◆ Work instruction
Each record must be written out again exactly. Skip any picture it contains.
Segment Start: Given records
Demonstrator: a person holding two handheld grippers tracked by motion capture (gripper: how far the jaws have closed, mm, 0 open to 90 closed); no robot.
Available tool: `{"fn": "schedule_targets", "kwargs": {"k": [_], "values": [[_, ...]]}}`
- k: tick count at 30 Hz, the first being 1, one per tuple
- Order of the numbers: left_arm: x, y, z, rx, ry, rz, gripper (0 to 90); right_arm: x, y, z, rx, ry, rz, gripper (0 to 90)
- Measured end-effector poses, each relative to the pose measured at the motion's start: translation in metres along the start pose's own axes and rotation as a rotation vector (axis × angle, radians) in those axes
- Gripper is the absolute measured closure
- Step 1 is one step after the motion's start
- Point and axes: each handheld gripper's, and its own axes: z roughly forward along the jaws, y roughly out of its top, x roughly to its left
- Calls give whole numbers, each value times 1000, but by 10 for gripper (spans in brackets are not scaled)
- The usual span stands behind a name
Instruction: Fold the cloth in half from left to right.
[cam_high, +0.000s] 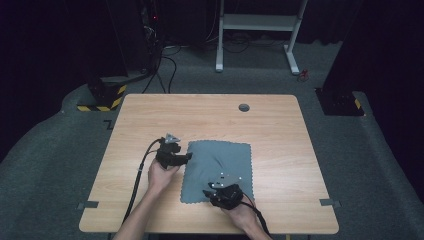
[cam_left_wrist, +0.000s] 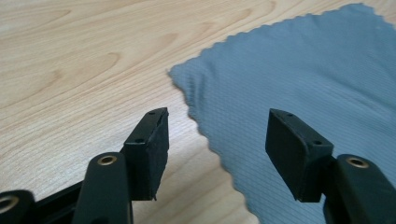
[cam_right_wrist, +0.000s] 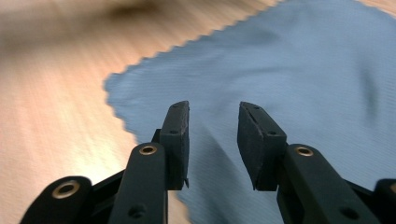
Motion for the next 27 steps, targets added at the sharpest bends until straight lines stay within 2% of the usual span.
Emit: {"fn": "schedule_targets", "kwargs": {"k": [1, 3, 9, 11, 16, 18, 20, 22, 24, 27], "values": [[1, 0, 2, 8, 2, -9, 405, 3, 2, 2, 0, 8, -14, 652], [4, 3, 6, 44, 14, 6, 402, 11, 4, 7, 5, 23, -29, 657], [4, 17, 8, 36, 14, 9, 401, 26, 12, 19, 0, 62, -52, 659], [5, 19, 8, 13, 20, 6, 408, 31, 15, 22, 7, 69, -57, 658], [8, 27, 12, 28, 29, -2, 407, 38, 19, 27, 14, 81, -74, 655], [10, 31, 13, 14, 30, 2, 409, 39, 20, 29, 16, 81, -75, 654], [12, 34, 15, 34, 23, 2, 409, 40, 21, 29, 13, 81, -71, 651], [13, 38, 19, 40, 33, 10, 411, 40, 21, 30, 9, 78, -72, 645], [14, 41, 21, 35, 34, -2, 419, 41, 22, 30, 8, 71, -79, 640], [14, 45, 27, 57, 51, 18, 418, 44, 23, 33, 9, 70, -87, 636]]}}
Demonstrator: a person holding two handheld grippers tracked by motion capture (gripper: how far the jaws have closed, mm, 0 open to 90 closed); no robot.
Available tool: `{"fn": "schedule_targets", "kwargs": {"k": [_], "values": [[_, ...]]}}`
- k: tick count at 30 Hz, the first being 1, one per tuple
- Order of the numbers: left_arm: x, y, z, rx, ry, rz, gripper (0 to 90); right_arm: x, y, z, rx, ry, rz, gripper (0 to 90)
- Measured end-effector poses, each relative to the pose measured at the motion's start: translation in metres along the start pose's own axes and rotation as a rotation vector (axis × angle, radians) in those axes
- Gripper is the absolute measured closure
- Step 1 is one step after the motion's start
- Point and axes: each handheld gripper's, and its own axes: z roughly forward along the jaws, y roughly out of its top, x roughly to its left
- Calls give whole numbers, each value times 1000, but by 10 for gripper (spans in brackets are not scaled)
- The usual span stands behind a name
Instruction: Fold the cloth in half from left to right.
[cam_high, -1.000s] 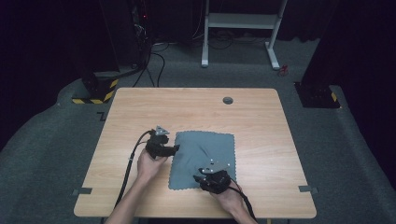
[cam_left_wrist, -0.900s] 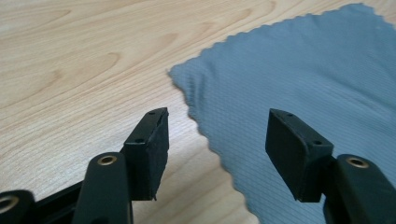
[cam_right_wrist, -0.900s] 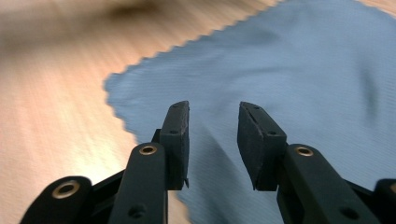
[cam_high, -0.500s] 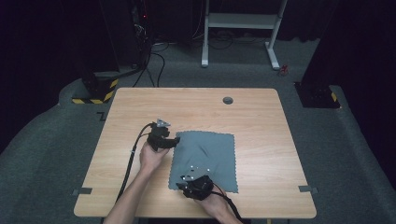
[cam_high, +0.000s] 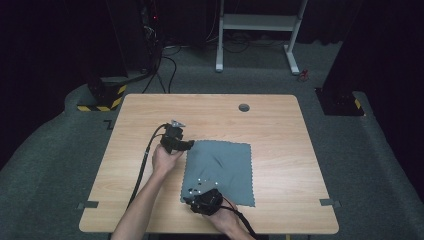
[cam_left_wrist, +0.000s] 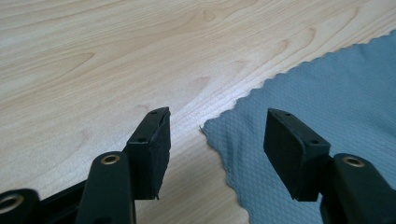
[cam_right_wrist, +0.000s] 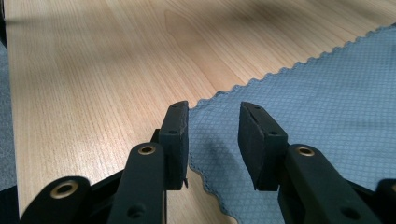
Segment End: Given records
◆ Your response
Demonstrator: a person holding two handheld grippers tracked by motion capture (gripper: how far the jaws have closed, mm, 0 open to 90 closed); no robot.
Available tool: `{"fn": "schedule_targets", "kwargs": {"k": [_], "values": [[_, ...]]}}`
- k: tick count at 30 Hz, the first being 1, one per tuple
- Order of the numbers: left_arm: x, y, z, rx, ry, rz, gripper (0 to 90); right_arm: x, y, z, rx, ry, rz, gripper (0 to 90)
- Measured end-effector poses, each relative to the pose measured at the motion's start: translation in metres along the start pose's own axes and rotation as a rotation vector (axis × angle, radians) in those axes
- Gripper is the absolute measured closure
- Step 1 is one step after the motion's start
- Point and axes: each handheld gripper's, and its own axes: z roughly forward along the jaws, y roughly out of its top, x roughly to its left
- Calls give whole numbers, each value times 1000, but by 10 for gripper (spans in brackets are not scaled)
- The usual span stands behind a name
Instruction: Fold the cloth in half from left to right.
[cam_high, +0.000s] 
[cam_left_wrist, +0.000s] 
[cam_right_wrist, +0.000s] 
Motion for the next 27 steps, targets added at the sharpest bends until straight lines stay within 2% of the usual span.
Emit: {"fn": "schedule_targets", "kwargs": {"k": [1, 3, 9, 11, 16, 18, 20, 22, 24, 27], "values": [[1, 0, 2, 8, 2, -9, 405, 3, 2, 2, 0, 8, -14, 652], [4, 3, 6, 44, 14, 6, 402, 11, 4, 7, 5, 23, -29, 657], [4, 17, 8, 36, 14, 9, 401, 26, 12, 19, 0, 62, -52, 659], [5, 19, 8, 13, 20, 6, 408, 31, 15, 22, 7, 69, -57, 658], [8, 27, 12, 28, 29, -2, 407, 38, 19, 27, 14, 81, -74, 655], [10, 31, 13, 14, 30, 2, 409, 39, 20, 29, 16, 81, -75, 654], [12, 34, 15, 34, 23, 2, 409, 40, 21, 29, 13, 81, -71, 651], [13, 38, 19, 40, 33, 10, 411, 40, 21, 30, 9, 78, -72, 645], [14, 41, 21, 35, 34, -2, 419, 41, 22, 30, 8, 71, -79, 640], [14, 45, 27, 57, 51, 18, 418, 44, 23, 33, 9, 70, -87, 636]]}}
Demonstrator: a person holding two handheld grippers tracked by motion capture (gripper: how far the jaws have closed, mm, 0 open to 90 closed); no robot.
Available tool: `{"fn": "schedule_targets", "kwargs": {"k": [_], "values": [[_, ...]]}}`
- k: tick count at 30 Hz, the first being 1, one per tuple
- Order of the numbers: left_arm: x, y, z, rx, ry, rz, gripper (0 to 90); right_arm: x, y, z, rx, ry, rz, gripper (0 to 90)
- Measured end-effector poses, each relative to the pose measured at the motion's start: translation in metres along the start pose's own axes and rotation as a rotation vector (axis × angle, radians) in those axes
- Gripper is the absolute measured closure
- Step 1 is one step after the motion's start
- Point and axes: each handheld gripper's, and its own axes: z roughly forward along the jaws, y roughly out of its top, x roughly to its left
- Calls give whole numbers, each value times 1000, but by 10 for gripper (spans in brackets are not scaled)
- The usual span stands behind a name
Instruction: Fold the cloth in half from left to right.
[cam_high, -1.000s] 
[cam_left_wrist, -0.900s] 
[cam_right_wrist, -0.900s] 
[cam_high, -0.500s] 
[cam_high, +0.000s] 
[cam_left_wrist, +0.000s] 
[cam_right_wrist, +0.000s] 

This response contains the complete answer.